Sabtu, 28 Januari 2017

Hukum Menyentuh Al Qur’an Bagi yang Berhadats Kecil dan Besar

Berbicara tentang status Al Qur’an yang ditulis dengan tafsirnya dilihat dari segi boleh dan tidaknya disentuh oleh orang-orang yang berhadats besar maupun kecil, maka tidak terlepas dari hukum boleh dan tidaknya menyentuh tulisan Al Qur’an dan pengertian Al Qur’an yang haram disentuh.

Di kalangan ulama’ madzhab, baik Imam Syafi’i, Hanafi, Maliki maupun Hanbali, telah ada kesepakatan tentang tidak diperbolehkannya menyentuh Al Qur’an bagi orang yang berhadats. Keharaman menyentuh Al Qur’an bagi orang yang berhadats ini dianalogikan dengan haramnya membaca Al Qur’an bagi mereka yang berhadats besar. Yakni junub, haidl dan nifas. Rasulullah bersabda :

لاتقرأ الحائض والجنب شيئا من القرآن . روى من حديث ابن عمر عند الترمذى وابن ماجه والبيهقى ومن حديث جابر عند الدارقطنى
( نصب الراية الجزء الأول ص : 195 )
وحديث ابن عمر عند الترمذى وأبى داود لا يقرأ الجنب ولا الحائض شيئا من القرآن .

Artinya :“Seorang yang haid dan junub tidak membaca sedikit pun dari Al-Qur’an.”

Hadits ini, walaupun dinilai lemah oleh Imam Nawawi di dalam kitab Al Majmu’, namun masih banyak hadits lain yang memperkuat isi hukum yang terkandung di dalam hadits di atas. Seperti hadits :

كان رسول الله يقرئنا القرآن على كل حال ما لم يكن جنبا . رواه الترمذى وقال حديث حسن صحيح ورواه أيضا باقى السنن الأربعة ( سبل السلام الجزء الأول ص : 88 )

Memang tidak ada dalil, baik dari Al Qur’an maupun hadits yang secara tegas mengharamkan menyentuh Al Qur’an bagi orang yang berhadats kecil. Akan tetapi mayoritas fuqoha’ selain Ibnu Abbas dan kaum Zubaidiyyah, mengharamkannya. Sebagaimana keterangan yang dikutip kitab Fiqhul Islami juz 1 halaman 299.

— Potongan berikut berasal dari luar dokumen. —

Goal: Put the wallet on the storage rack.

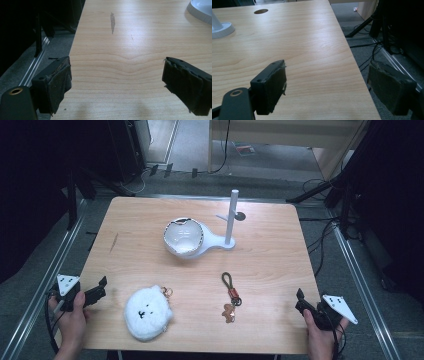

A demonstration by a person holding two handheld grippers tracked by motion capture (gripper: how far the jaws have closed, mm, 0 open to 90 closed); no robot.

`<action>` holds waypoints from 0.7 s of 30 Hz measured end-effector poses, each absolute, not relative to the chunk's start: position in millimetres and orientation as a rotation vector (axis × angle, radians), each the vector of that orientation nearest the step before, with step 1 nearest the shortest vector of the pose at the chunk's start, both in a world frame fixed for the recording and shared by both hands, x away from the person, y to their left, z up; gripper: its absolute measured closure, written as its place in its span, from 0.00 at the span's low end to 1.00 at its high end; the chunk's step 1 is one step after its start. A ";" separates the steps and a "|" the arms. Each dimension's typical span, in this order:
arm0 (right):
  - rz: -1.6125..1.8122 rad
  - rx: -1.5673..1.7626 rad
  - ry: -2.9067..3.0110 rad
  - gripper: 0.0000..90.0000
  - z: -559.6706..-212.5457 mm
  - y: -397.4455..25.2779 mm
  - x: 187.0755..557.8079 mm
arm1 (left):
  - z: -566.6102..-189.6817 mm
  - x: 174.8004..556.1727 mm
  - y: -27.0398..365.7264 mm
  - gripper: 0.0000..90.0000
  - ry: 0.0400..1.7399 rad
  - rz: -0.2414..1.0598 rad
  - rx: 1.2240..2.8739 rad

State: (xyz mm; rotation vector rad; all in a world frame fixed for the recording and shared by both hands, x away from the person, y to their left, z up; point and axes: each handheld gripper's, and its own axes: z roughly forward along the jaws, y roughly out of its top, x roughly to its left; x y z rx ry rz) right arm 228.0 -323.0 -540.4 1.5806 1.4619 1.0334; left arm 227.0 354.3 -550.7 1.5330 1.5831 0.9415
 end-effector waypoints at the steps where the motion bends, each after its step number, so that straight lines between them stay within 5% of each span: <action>1: 1.031 1.582 1.458 0.18 -539.7 -322.6 227.6 | -550.7 227.2 354.3 0.11 1.583 0.942 1.532; 21: 1.067 1.450 1.651 0.17 -507.1 -256.4 222.5 | -550.8 227.7 354.3 0.11 1.588 0.940 1.530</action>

Menurut Ibnu Sholah yang menukil dari ulama Syafi’iyyah, ada wajah ( pendapat ) yang menganggap haramnya menyentuh Al Qur’an bagi orang yang berhadats kecil hanya sebatas pada tulisan Al Qur’annya saja, tidak pada pinggir tulisan Al Qur’an atau sela-sela tulisannya. Pendapat ini, sebagaimana yang ada di dalam kitab Al Qolyubi juz 1 halaman 35, juga disampaikan oleh Imam Asnawi dan sebagian golongan Syafi’iyyah. Ketidak sepakatan ulama dalam permasalahan di atas, dilatar belakangi karena perbedaan pemahaman dan penafsiran ayat Al Qur’an yang berbunyi :

إِنَّهُ لَقُرْآنٌ كَرِيمٌ .فِي كِتَابٍ مَكْنُونٍ .لَا يَمَسُّهُ إِلَّا الْمُطَهَّرُونَ .تَنْزِيلٌ مِنْ رَبِّ الْعَالَمِينَ

Artinya : "Sesungguhnya Al Qur’an ini adalah bacaan yang sangat mulia, pada kitab yang terpelihara ( Lauhul Mahfudz ) tidak menyentuhnya kecuali orang orang yang disucikan. Diturunkan dari Tuhan Semesta Alam." (QS. Al-Waqi'ah : 77-80)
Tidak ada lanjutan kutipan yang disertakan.